REQUIRED WORK: Restate word for word each line from the one containing "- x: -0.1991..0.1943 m" through the end of the material, and nothing more. Drop every picture.

^^^^^^^^^^^^^^^^

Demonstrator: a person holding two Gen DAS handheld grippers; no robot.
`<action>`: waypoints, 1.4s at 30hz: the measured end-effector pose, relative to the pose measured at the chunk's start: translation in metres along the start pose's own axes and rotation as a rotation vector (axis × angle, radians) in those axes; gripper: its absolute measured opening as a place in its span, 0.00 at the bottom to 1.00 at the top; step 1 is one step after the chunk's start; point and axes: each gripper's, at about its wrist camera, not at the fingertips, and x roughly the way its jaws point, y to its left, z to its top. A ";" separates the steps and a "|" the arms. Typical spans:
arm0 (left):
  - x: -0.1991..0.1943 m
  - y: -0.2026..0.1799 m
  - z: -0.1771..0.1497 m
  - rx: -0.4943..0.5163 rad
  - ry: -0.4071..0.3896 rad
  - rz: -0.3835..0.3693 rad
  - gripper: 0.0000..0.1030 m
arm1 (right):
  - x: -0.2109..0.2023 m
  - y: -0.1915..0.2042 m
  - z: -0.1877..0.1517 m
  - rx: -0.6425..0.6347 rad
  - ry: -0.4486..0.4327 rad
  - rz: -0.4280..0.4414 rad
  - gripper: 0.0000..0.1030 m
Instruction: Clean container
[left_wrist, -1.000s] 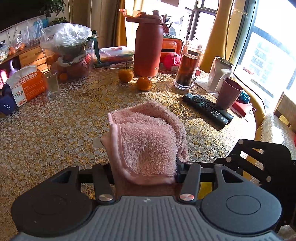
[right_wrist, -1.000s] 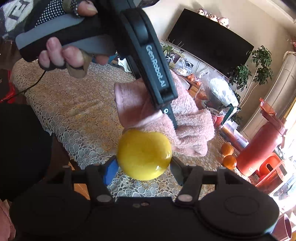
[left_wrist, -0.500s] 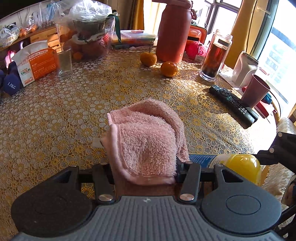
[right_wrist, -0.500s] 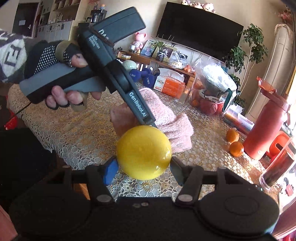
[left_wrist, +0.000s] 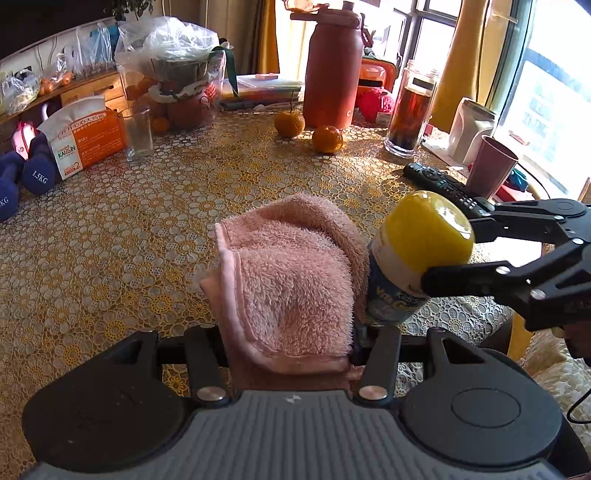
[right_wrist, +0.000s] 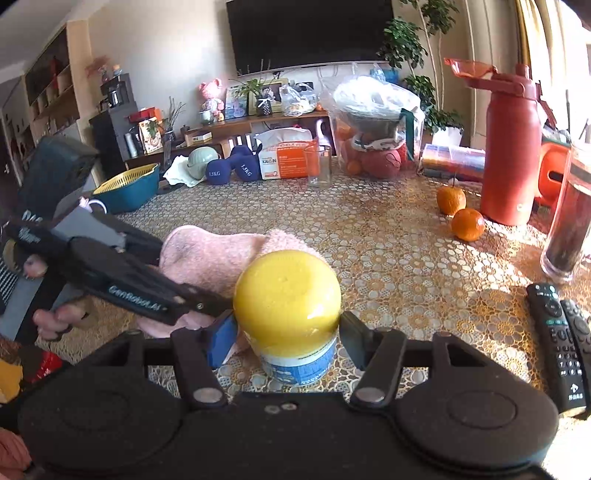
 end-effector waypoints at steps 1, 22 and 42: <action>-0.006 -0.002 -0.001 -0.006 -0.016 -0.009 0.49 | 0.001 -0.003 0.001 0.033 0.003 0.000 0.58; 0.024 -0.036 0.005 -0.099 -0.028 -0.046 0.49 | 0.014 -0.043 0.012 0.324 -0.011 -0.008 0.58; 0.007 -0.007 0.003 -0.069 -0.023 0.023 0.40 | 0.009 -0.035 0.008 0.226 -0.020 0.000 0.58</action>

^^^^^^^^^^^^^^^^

WRITTEN RESPONSE:
  - x: -0.1991..0.1943 m
  - y: -0.2026..0.1799 m
  - z: -0.1771..0.1497 m
  - rx: -0.4943..0.5163 rad
  - ry: -0.4071..0.3896 rad
  - rz: -0.3835..0.3693 rad
  - gripper: 0.0000..0.1030 m
arm1 (right):
  - x: -0.2109..0.2023 m
  - y: -0.1915..0.2042 m
  - z: -0.1877..0.1517 m
  - rx: -0.6425..0.6347 rad
  - ry: -0.4486..0.4327 rad
  - rz: -0.4280..0.4414 rad
  - gripper: 0.0000..0.1030 m
Instruction: Clean container
[left_wrist, -1.000s] 
[right_wrist, -1.000s] 
[left_wrist, -0.500s] 
[right_wrist, -0.500s] 
[left_wrist, +0.000s] 
[right_wrist, +0.000s] 
 end-effector waypoints at steps 1, 22 and 42: <action>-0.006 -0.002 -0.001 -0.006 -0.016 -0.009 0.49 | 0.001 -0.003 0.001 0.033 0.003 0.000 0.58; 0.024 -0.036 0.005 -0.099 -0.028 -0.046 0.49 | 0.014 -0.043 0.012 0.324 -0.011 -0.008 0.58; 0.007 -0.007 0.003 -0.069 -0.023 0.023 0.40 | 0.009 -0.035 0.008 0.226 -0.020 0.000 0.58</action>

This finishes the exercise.